### TO DO
What is wanted is every line below from the one with "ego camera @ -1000" up to and including the one with "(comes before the", retyped exactly, pictures excluded, nothing else.

── SOURCE MATERIAL ──

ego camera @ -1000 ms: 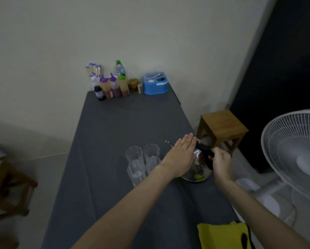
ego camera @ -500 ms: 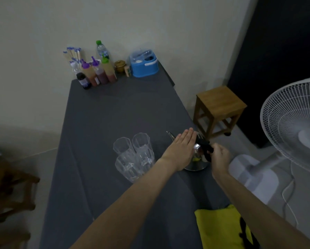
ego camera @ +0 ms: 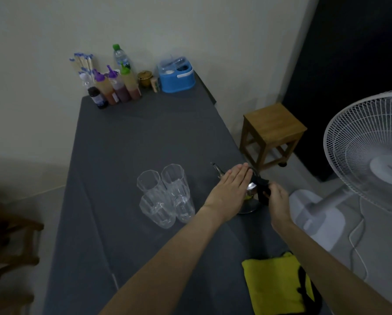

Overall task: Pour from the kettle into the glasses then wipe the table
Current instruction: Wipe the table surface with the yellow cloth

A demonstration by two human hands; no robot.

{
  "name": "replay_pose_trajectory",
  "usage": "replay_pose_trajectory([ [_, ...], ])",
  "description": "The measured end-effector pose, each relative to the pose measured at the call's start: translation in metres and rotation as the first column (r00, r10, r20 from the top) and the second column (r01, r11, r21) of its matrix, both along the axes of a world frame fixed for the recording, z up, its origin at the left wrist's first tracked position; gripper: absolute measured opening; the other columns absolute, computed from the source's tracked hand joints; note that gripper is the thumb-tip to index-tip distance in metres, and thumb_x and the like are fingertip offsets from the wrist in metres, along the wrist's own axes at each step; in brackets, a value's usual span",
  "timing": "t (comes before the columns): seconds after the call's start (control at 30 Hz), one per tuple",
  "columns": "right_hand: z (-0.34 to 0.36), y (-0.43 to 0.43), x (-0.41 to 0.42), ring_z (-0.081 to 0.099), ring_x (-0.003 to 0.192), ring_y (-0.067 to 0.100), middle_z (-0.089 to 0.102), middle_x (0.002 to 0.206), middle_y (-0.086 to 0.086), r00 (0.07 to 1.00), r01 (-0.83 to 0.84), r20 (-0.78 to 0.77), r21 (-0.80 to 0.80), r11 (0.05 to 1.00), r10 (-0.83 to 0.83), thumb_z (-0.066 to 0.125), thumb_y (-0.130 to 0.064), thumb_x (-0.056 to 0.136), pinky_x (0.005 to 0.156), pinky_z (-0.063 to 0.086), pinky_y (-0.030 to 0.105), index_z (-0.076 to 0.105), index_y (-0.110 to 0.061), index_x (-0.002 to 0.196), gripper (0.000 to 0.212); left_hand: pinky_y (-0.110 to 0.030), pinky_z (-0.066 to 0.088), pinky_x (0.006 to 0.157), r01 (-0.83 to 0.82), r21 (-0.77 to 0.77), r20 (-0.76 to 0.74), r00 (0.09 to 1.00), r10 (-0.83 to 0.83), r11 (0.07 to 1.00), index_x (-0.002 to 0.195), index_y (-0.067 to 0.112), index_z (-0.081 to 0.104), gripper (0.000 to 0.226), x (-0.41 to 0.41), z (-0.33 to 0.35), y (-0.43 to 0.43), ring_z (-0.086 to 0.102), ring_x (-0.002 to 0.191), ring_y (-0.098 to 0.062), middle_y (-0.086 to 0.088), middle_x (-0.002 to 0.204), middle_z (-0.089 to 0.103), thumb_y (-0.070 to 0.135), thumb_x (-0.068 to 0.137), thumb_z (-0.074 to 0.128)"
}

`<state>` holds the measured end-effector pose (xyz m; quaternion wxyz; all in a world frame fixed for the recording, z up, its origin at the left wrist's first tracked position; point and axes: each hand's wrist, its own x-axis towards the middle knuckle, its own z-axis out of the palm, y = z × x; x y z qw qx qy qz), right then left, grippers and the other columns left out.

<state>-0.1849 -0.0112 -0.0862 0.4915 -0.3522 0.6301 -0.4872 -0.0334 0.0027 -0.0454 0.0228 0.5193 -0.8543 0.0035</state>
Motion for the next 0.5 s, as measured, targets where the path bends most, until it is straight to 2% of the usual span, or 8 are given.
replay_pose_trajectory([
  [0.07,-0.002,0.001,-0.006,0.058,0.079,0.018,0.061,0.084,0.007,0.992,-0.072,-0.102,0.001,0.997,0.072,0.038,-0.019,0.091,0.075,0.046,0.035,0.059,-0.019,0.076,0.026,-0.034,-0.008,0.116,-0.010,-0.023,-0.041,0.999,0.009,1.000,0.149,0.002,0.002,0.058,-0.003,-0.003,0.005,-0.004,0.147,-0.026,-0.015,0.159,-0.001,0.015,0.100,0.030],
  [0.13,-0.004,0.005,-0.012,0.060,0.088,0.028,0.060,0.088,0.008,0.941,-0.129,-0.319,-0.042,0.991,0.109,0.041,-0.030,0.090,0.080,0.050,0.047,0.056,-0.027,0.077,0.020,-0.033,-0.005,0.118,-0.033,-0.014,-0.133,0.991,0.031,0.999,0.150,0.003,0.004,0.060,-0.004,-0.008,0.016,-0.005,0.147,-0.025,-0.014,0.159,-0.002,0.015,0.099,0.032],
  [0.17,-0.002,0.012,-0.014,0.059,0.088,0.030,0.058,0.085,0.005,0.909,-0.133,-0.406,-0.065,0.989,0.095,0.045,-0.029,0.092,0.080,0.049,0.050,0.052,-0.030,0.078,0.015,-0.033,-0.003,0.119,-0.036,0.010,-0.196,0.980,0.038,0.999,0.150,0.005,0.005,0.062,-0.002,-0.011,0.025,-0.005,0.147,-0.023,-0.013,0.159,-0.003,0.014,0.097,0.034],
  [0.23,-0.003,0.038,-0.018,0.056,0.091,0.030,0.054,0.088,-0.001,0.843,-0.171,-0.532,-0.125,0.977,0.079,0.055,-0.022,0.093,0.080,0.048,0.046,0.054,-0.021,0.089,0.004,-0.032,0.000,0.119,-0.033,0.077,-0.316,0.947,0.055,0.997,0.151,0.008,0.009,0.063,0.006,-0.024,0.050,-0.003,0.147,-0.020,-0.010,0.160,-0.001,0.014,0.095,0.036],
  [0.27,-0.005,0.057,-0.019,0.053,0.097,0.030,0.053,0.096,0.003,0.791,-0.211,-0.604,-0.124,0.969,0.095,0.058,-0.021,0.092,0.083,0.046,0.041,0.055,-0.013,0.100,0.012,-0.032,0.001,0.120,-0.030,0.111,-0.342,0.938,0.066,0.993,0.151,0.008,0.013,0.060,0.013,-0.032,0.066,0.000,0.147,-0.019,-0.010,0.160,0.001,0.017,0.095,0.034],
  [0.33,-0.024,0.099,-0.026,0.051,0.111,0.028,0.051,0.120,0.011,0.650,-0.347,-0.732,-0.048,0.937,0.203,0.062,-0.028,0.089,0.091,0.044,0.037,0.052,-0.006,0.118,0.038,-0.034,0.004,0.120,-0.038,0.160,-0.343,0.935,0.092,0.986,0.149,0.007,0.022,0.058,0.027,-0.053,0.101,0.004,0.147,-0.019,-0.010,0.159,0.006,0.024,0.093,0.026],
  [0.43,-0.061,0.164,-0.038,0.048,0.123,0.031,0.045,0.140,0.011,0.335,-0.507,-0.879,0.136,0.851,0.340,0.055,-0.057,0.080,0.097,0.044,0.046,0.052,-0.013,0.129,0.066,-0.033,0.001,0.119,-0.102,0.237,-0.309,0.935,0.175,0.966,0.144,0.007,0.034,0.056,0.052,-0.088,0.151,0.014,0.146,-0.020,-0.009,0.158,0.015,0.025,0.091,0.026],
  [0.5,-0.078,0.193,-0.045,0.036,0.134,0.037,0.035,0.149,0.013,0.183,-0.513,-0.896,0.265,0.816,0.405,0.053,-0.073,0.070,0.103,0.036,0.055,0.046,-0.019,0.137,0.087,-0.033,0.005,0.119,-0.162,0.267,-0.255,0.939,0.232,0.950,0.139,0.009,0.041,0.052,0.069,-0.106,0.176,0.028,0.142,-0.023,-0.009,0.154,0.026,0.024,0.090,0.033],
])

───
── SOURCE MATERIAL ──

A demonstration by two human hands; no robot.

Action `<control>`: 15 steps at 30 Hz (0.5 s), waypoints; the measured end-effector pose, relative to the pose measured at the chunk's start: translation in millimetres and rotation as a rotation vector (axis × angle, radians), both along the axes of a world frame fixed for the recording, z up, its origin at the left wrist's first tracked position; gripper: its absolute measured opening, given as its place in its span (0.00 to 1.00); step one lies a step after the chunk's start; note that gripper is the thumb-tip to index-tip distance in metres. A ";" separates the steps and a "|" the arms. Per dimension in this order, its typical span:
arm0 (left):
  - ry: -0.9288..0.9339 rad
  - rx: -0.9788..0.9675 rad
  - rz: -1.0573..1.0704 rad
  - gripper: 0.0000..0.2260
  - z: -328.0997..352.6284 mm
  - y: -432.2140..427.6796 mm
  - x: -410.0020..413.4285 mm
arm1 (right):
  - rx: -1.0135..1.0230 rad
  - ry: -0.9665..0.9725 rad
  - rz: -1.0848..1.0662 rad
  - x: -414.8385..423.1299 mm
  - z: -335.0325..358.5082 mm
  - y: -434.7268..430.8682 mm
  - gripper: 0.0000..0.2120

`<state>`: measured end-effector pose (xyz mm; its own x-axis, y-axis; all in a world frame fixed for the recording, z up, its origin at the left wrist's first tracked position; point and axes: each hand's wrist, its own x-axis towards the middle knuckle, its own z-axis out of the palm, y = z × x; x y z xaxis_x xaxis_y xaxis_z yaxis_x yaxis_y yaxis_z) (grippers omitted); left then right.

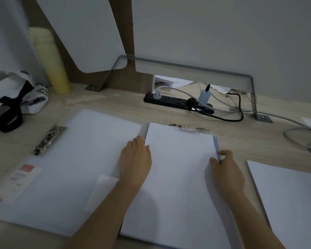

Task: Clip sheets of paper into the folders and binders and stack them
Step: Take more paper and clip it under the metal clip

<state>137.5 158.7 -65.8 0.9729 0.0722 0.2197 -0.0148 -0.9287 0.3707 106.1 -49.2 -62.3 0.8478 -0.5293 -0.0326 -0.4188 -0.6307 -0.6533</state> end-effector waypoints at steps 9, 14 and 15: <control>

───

### THE COMPLETED TASK
ego camera @ -1000 ms: 
ego camera @ -500 ms: 
ego camera @ +0 ms: 

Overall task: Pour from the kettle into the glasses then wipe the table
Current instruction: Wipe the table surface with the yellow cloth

A demonstration by two human hands; no robot.

{
  "name": "replay_pose_trajectory",
  "usage": "replay_pose_trajectory([ [_, ...], ])",
  "description": "The measured end-effector pose, each relative to the pose measured at the call's start: translation in metres and rotation as the first column (r00, r10, r20 from the top) and the second column (r01, r11, r21) of its matrix, both along the axes of a world frame fixed for the recording, z up, its origin at the left wrist's first tracked position; gripper: absolute measured opening; the other columns absolute, computed from the source's tracked hand joints; note that gripper is the thumb-tip to index-tip distance in metres, and thumb_x and the like are fingertip offsets from the wrist in metres, along the wrist's own axes at each step; in brackets, a value's usual span",
  "timing": "t (comes before the columns): seconds after the call's start (control at 30 Hz), one per tuple",

This exercise is now finished, and nothing remains to add.